( Не) чужой ребёнок - страница 17
* * *
Противник постепенно подбирается к городу, пытается взять его в кольцо. Но мы не сдаёмся и не сдадимся. Мы – на своей земле. Нам некуда отступать, за нами – родители, жёны и дети. Мы отстаиваем их жизни, их будущее, право на существование всего нашего народа. И мы непременно победим!
Плотность обстрелов и количество раненых растёт. Всё чаще к нам привозят гражданских. Чудовищно, что страдает столько мирного населения…
Старушке – девяносто два года. Она у нас третий день. Ранение средней тяжести, но сердце справляется плохо. Вся семья погибла у неё на глазах, и женщина очень страдает. Но держится молодцом, показывая другим пример, как нужно цепляться за жизнь.
- Внучок, ты уж обязательно вылечи меня, – хватает меня за руку во время обхода и заглядывает в глаза. – Я Вторую мировую пережила, и эту должна пережить. Я непременно должна увидеть, как судят этих супостатов… Хочу уйти на тот свет, зная, что ироды, убившие моих внуков и правнуков, наказаны и получили по заслугам.
Раненых всё больше. Впервые сталкиваюсь с постулатом медицины катастроф: если невозможно оказать помощь всем нуждающимся, то необходимо помочь в максимально короткие сроки как можно большему количеству пострадавших, имеющих шанс выжить. Об этической стороне сортировки задумываться страшно. Возможно, мне не хватает опыта, но кажется, что вероятность уцепиться зубами и остаться на этом свете есть у каждого.
- На вторую горбольницу сбросили авиабомбу! – кричит интерн, дежурящий в приёмном отделении. – Часть везут к нам.
- Почему к нам? А куда мы будем ребят с передовой принимать? – ворчит заведующий отделением майор Максименко. – Бардак!
- Товарищ майор, приказано принимать гражданских.
И без приказа все понимают масштабы трагедии. Вторая горбольница – огромное современное девятиэтажное здание. В мирное время там получают лечение до тысячи пациентов. Если к этому добавить медперсонал и людей, которые прячутся в подвалах больницы, то, по грубым прикидкам, пострадать могло гораздо более тысячи человек.
Почти сразу становится ясно, что оказать помощь всем поступающим мы не в силах. Травмированных слишком много.
Самое страшное в жизни – смотреть в глаза умирающему человеку и видеть в них мольбу о помощи и надежду. И, превозмогая отчаяние, колоть обезболивающее и оставлять умирать. Потому что по всем признакам шансов выжить у него немного, а я обязан помочь тому, у кого их больше. Чудовищно…

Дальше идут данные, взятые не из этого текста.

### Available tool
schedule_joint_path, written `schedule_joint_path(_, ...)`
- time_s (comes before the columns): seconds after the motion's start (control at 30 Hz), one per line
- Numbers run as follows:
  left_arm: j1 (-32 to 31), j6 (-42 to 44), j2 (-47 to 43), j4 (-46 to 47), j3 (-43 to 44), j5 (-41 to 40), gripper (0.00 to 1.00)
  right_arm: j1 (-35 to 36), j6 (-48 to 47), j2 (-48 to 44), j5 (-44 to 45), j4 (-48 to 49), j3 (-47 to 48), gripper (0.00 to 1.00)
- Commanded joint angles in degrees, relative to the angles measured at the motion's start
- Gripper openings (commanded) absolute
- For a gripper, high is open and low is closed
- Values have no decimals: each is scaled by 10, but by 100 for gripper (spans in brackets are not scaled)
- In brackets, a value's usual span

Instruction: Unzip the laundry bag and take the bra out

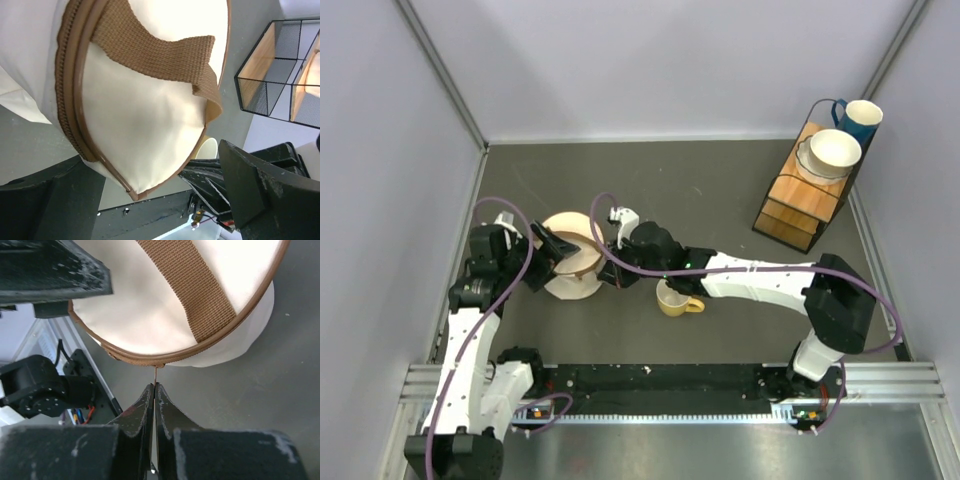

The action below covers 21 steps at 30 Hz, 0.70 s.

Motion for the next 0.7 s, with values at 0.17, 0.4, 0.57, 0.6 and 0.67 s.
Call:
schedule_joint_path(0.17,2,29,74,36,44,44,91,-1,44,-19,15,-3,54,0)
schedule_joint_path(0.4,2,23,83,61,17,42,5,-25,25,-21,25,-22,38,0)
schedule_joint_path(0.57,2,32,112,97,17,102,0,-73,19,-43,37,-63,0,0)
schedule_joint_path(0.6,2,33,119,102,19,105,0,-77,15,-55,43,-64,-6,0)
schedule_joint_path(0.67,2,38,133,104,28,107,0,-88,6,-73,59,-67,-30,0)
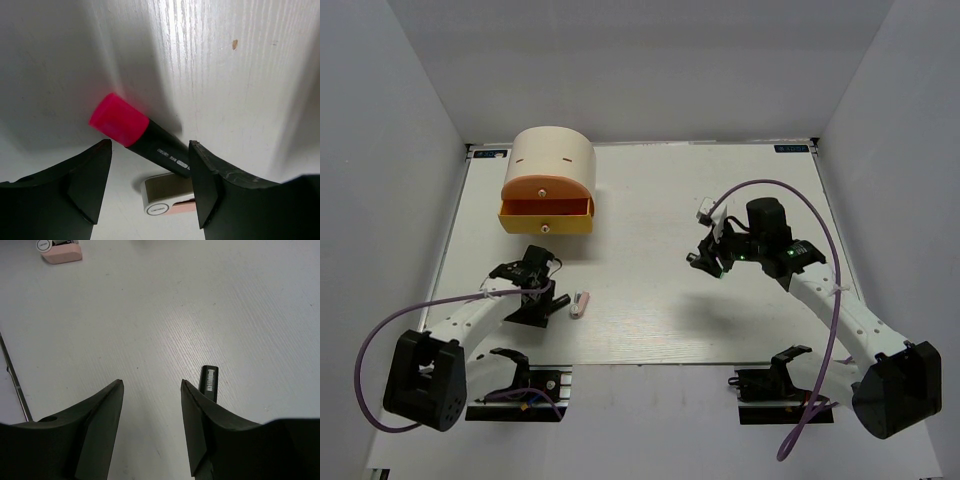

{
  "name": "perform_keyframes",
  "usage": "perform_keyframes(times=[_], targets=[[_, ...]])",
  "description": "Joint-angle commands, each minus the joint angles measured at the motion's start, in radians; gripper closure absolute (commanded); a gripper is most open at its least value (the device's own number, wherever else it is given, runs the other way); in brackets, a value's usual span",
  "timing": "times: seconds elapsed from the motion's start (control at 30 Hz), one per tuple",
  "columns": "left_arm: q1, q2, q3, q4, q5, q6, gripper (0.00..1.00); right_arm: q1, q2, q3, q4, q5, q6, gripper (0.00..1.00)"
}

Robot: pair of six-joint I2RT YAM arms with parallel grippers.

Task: Sort the stationery into containers
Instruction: Pick up the pen from the center of the board.

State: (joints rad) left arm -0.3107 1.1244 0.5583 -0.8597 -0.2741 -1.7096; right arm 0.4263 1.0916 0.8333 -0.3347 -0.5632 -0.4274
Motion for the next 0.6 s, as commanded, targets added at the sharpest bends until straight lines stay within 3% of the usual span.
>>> perform_keyframes(times=[0.0, 0.3, 0.57], targets=[[0.004, 0.021, 0.028, 0.01, -0.025, -0.021, 0.27, -0.009, -0.018, -0.016, 0.02, -0.029, -0.01, 0.45], [0.013, 0.08, 0.057, 0.019, -0.057, -0.039, 0.26, -0.02, -0.021, -0.014, 0.016, -0.041, -0.017, 0.45], [0.013, 0.152, 0.077, 0.01, -0.057, -0.039, 0.33, -0.034, -0.032, -0.017, 0.007, -0.064, -0.017, 0.45]])
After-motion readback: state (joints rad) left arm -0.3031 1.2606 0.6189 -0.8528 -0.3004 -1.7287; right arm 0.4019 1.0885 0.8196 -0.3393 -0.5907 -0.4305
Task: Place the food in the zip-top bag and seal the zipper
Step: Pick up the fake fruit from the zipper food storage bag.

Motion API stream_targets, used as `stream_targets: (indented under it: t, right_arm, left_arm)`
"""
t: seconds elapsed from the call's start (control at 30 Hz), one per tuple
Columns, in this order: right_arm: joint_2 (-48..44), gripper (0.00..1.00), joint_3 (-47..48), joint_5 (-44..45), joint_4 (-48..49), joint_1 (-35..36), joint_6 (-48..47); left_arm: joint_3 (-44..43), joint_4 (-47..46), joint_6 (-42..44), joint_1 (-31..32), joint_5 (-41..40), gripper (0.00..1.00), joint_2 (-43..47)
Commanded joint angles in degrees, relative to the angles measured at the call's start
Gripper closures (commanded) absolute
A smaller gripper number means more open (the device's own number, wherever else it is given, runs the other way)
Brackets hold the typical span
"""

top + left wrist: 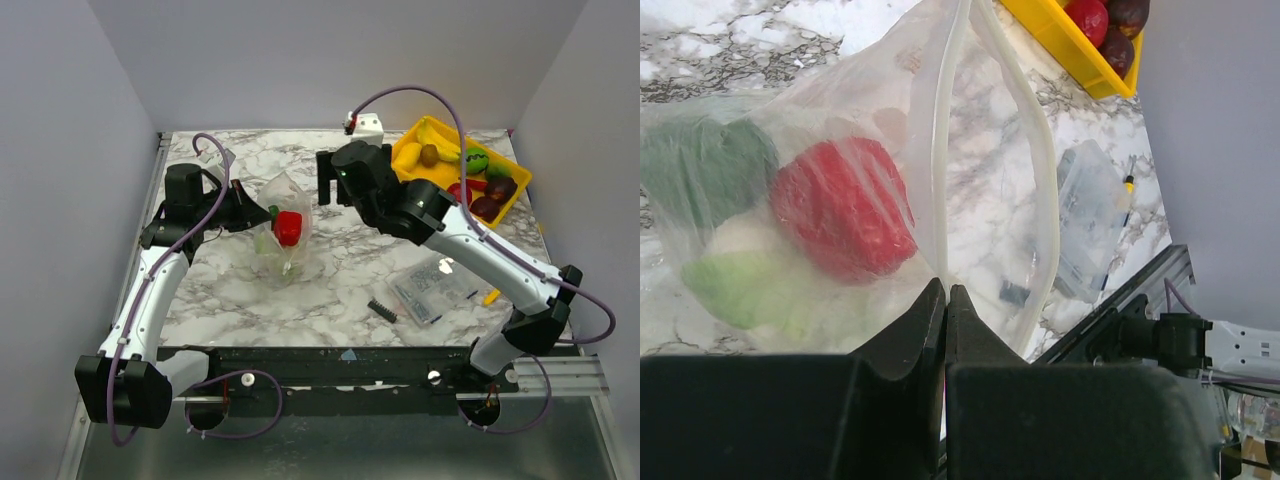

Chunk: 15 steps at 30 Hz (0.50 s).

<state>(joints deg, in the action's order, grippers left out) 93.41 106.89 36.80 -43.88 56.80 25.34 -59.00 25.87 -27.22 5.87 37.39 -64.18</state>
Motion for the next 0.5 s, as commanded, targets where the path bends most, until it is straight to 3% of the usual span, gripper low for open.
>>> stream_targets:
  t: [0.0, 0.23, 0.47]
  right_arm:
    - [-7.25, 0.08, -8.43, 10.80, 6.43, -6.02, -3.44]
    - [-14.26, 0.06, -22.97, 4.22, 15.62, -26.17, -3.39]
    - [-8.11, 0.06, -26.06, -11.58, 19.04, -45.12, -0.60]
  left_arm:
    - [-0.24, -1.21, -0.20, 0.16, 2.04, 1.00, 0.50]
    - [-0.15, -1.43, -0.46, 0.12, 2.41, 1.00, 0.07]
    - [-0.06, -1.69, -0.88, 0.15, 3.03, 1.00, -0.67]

- Куда ребёнка? – басит Максименко. – Совсем обалдели? У нас военный госпиталь, а не детская больница!
- Так ведь не довезём же, – устало оправдывается фельдшер “скорой помощи”.
Парень, как и я, ещё молод и мечтает помочь сразу всем.

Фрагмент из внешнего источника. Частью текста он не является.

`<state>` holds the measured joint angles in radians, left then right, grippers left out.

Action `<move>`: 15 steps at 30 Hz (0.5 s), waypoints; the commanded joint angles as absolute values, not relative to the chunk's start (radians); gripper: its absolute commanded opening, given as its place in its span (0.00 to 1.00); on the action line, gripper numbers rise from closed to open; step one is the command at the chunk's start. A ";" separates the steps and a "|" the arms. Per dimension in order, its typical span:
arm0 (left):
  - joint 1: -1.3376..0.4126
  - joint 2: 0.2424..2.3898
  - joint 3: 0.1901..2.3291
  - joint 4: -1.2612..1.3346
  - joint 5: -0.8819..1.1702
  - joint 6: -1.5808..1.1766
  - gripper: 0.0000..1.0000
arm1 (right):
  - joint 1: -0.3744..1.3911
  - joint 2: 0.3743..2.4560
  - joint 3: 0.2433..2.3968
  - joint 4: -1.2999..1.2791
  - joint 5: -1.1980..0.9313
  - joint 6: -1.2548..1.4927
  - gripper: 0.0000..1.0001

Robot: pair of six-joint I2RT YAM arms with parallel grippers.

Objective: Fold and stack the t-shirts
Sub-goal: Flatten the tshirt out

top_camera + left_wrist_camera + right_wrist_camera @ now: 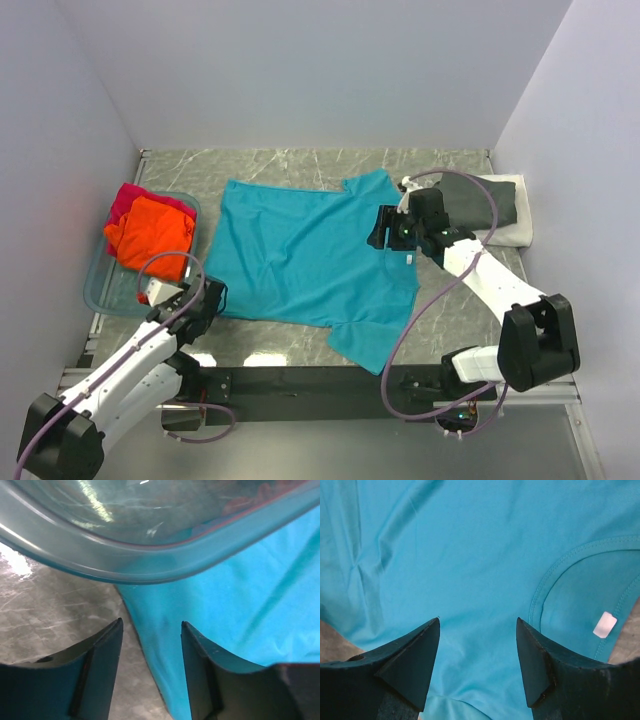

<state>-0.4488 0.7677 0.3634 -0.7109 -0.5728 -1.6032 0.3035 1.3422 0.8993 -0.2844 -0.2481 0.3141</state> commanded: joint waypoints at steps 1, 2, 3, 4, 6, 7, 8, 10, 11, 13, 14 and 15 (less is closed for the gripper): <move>-0.451 0.750 0.336 -0.695 -0.578 -1.628 0.55 | 0.311 1.293 0.877 -0.264 -0.239 0.322 0.69; -0.453 0.752 0.331 -0.678 -0.577 -1.629 0.55 | 0.313 1.289 0.876 -0.262 -0.241 0.322 0.69; -0.453 0.756 0.324 -0.670 -0.575 -1.629 0.54 | 0.311 1.279 0.870 -0.261 -0.236 0.322 0.69; -0.453 0.764 0.321 -0.663 -0.572 -1.628 0.54 | 0.313 1.276 0.871 -0.264 -0.235 0.322 0.69; -0.453 0.790 0.318 -0.647 -0.569 -1.629 0.54 | 0.311 1.266 0.871 -0.267 -0.232 0.321 0.69; -0.453 0.799 0.318 -0.646 -0.572 -1.631 0.53 | 0.310 1.262 0.871 -0.271 -0.229 0.321 0.69; -0.453 0.814 0.319 -0.641 -0.575 -1.629 0.53 | 0.311 1.259 0.873 -0.273 -0.229 0.322 0.69; -0.453 0.831 0.325 -0.632 -0.583 -1.629 0.52 | 0.313 1.249 0.874 -0.275 -0.229 0.321 0.69; -0.453 0.834 0.325 -0.629 -0.586 -1.628 0.52 | 0.311 1.243 0.876 -0.278 -0.229 0.321 0.69; -0.453 0.839 0.322 -0.621 -0.591 -1.632 0.48 | 0.311 1.230 0.877 -0.282 -0.227 0.322 0.69; -0.453 0.842 0.318 -0.615 -0.591 -1.632 0.46 | 0.311 1.221 0.879 -0.284 -0.226 0.322 0.69; -0.453 0.842 0.316 -0.611 -0.591 -1.632 0.40 | 0.311 1.220 0.877 -0.285 -0.222 0.319 0.69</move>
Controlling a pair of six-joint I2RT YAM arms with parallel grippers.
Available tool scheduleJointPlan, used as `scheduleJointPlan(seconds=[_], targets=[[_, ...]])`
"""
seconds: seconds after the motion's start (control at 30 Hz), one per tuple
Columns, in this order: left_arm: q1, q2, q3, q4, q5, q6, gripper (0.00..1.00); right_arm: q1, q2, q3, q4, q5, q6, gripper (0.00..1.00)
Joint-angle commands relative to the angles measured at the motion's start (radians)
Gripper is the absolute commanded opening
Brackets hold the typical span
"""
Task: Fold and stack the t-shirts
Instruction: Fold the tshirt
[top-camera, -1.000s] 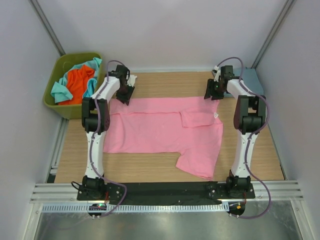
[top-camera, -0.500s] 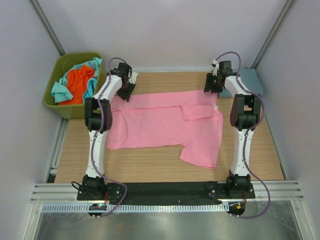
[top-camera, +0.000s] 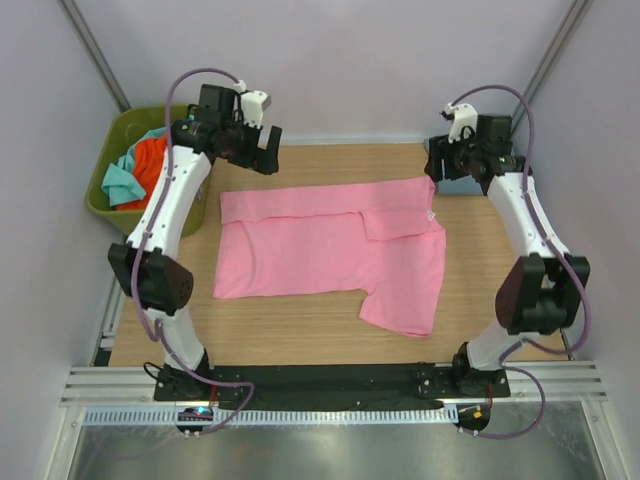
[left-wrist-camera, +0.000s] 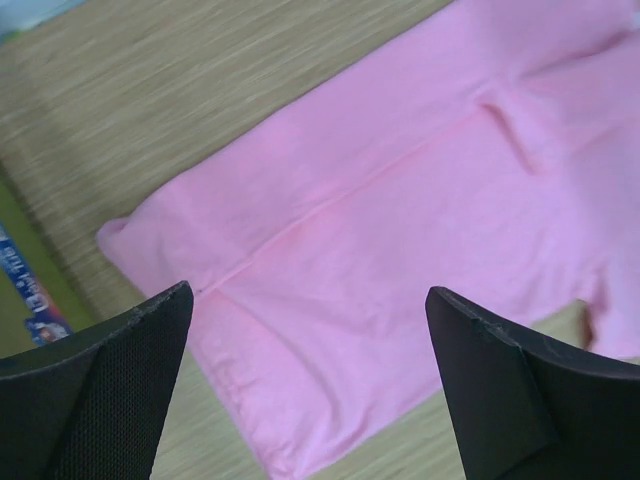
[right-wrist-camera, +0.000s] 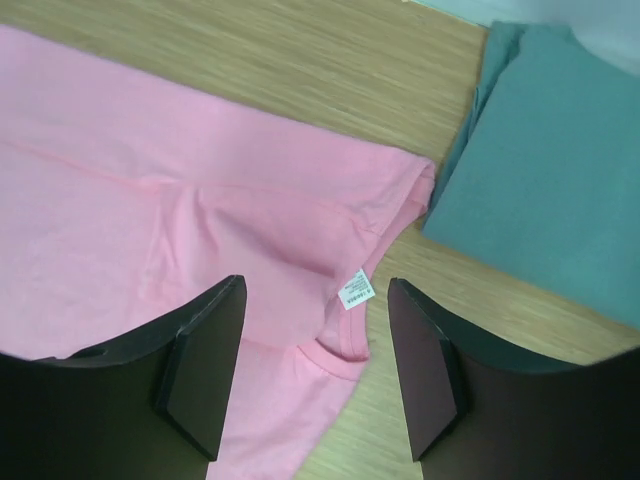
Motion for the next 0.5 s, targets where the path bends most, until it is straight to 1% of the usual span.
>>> scheduleJointPlan(seconds=[0.0,0.03,0.07,0.1,0.13,0.17,0.2,0.27,0.3,0.33,0.37,0.4,0.43,0.47], targets=[[0.007,-0.024,-0.068,-0.082,0.256,-0.068,1.0,0.01,-0.133,-0.174,-0.054,-0.138,-0.235,0.65],[0.008,-0.036,-0.094,-0.087,0.289,-0.055,1.0,0.016,-0.164,-0.208,-0.12,-0.162,-0.288,0.64],[0.014,-0.067,-0.153,-0.089,0.333,-0.04,1.0,0.022,-0.202,-0.249,-0.143,-0.179,-0.406,0.63],[0.039,-0.081,-0.189,-0.087,0.378,-0.048,1.0,0.06,-0.234,-0.336,-0.168,-0.175,-0.466,0.61],[0.052,-0.094,-0.233,-0.055,0.451,-0.104,0.99,0.077,-0.318,-0.389,-0.188,-0.161,-0.532,0.6],[0.065,-0.104,-0.308,-0.05,0.482,-0.114,1.0,0.097,-0.364,-0.446,-0.188,-0.15,-0.58,0.59],[0.074,-0.114,-0.342,-0.047,0.498,-0.115,1.0,0.108,-0.41,-0.56,-0.177,-0.138,-0.681,0.6],[0.076,-0.116,-0.405,-0.046,0.44,-0.1,0.98,0.128,-0.554,-0.668,-0.132,-0.127,-0.752,0.61],[0.074,-0.118,-0.422,-0.032,0.405,-0.094,0.94,0.152,-0.602,-0.751,-0.116,-0.129,-0.805,0.61],[0.074,-0.119,-0.439,-0.024,0.371,-0.086,0.89,0.163,-0.639,-0.782,-0.119,-0.132,-0.832,0.62],[0.074,-0.125,-0.463,-0.014,0.269,-0.086,0.89,0.179,-0.702,-0.806,-0.133,-0.136,-0.858,0.62],[0.073,-0.127,-0.476,0.002,0.225,-0.051,0.88,0.206,-0.724,-0.836,-0.152,-0.147,-0.905,0.61],[0.072,-0.124,-0.481,0.002,0.182,-0.039,0.84,0.22,-0.745,-0.843,-0.233,-0.158,-0.945,0.61],[0.072,-0.119,-0.494,0.0,0.094,-0.031,0.83,0.229,-0.782,-0.848,-0.286,-0.17,-0.985,0.6]])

- Вези в детскую! – приказывает Максименко, но всё же осматривает малыша и добавляет обречённо. – Всё равно мы ему не поможем…
Мы не всегда понимаем причины своих поступков, не всегда потом можем объяснить, что именно побудило нас совершить то или иное действие. Наклеив стикер с пометкой на очередного раненого, я бегу за этим ребёнком.
- Погоди, – останавливаю фельдшера. – Я его возьму.
- Спасибо, – парень поднимает на меня глаза, полные надежды, будто это – его родной сын.
- Доценко! – ревёт начальник. – Я запрещаю! Приказываю следовать инструкции!
- Товарищ майор, под мою ответственность! Разрешите попробовать?
- Не разрешаю!
Но я его не слушаю и тащу носилки в сторону операционных. Получить выговор, ослушавшись приказа, – ерунда по сравнению с воронкой, закручивающейся внутри при мысли, что счёт у малыша идёт на минуты.